• Your goal:
Repeat the listing below line for line, exactly as shown.

• Supplied information:
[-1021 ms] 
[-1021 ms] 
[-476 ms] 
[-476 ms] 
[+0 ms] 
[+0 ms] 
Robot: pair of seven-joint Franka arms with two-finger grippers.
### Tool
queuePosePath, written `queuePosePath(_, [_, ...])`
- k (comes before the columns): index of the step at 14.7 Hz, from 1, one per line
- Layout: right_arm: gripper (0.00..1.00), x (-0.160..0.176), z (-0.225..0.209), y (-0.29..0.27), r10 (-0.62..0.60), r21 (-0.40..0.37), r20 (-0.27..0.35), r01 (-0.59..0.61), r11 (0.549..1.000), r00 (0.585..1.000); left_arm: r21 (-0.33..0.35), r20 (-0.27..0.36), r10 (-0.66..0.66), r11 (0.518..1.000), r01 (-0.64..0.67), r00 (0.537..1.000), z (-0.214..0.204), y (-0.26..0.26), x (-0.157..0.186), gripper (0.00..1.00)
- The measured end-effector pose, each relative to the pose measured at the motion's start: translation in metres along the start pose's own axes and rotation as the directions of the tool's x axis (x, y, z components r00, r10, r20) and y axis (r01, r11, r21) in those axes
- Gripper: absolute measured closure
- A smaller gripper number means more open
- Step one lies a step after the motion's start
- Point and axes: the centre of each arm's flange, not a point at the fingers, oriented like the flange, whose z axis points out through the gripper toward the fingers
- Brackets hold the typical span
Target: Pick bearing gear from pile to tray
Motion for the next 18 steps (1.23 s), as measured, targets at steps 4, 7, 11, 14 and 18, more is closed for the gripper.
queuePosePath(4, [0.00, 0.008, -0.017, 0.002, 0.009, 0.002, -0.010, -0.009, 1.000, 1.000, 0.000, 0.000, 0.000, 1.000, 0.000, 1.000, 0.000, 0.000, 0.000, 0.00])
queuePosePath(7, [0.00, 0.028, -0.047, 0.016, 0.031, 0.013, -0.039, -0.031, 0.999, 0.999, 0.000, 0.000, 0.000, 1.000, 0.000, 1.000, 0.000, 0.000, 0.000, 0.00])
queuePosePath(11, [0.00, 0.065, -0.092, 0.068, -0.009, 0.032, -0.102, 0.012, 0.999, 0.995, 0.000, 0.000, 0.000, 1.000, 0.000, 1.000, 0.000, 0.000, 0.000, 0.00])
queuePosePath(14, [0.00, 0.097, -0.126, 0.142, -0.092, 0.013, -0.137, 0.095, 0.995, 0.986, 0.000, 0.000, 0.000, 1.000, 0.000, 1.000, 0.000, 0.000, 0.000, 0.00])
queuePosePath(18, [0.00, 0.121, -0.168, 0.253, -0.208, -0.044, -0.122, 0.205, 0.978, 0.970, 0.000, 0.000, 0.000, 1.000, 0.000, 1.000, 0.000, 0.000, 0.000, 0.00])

• Solution:
[-1021 ms] 
[-1021 ms] 
[-476 ms] 
[-476 ms] 
[+0 ms] 
[+0 ms] 
Robot: pair of seven-joint Franka arms with two-finger grippers.
### Tool
queuePosePath, written `queuePosePath(_, [_, ...])`
- k (comes before the columns): index of the step at 14.7 Hz, from 1, one per line
- Layout: right_arm: gripper (0.00..1.00), x (-0.160..0.176), z (-0.225..0.209), y (-0.29..0.27), r10 (-0.62..0.60), r21 (-0.40..0.37), r20 (-0.27..0.35), r01 (-0.59..0.61), r11 (0.549..1.000), r00 (0.585..1.000); left_arm: r21 (-0.33..0.35), r20 (-0.27..0.36), r10 (-0.66..0.66), r11 (0.518..1.000), r01 (-0.64..0.67), r00 (0.537..1.000), z (-0.214..0.204), y (-0.26..0.26), x (-0.157..0.186), gripper (0.00..1.00)
- The measured end-effector pose, each relative to the pose measured at the motion's start: translation in metres along the start pose's own axes and rotation as the directions of the tool's x axis (x, y, z components r00, r10, r20) and y axis (r01, r11, r21) in those axes
- Gripper: absolute measured closure
- A smaller gripper number means more open
- Step one lies a step after the motion's start
- Point and axes: the centre of each arm's flange, not a point at the fingers, oriented like the flange, whose z axis points out through the gripper toward the fingers
- Brackets hold the typical span
Target: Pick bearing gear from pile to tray
Motion for the next 18 steps (1.23 s), as measured, targets at steps 4, 7, 11, 14 and 18, more is closed for the gripper.
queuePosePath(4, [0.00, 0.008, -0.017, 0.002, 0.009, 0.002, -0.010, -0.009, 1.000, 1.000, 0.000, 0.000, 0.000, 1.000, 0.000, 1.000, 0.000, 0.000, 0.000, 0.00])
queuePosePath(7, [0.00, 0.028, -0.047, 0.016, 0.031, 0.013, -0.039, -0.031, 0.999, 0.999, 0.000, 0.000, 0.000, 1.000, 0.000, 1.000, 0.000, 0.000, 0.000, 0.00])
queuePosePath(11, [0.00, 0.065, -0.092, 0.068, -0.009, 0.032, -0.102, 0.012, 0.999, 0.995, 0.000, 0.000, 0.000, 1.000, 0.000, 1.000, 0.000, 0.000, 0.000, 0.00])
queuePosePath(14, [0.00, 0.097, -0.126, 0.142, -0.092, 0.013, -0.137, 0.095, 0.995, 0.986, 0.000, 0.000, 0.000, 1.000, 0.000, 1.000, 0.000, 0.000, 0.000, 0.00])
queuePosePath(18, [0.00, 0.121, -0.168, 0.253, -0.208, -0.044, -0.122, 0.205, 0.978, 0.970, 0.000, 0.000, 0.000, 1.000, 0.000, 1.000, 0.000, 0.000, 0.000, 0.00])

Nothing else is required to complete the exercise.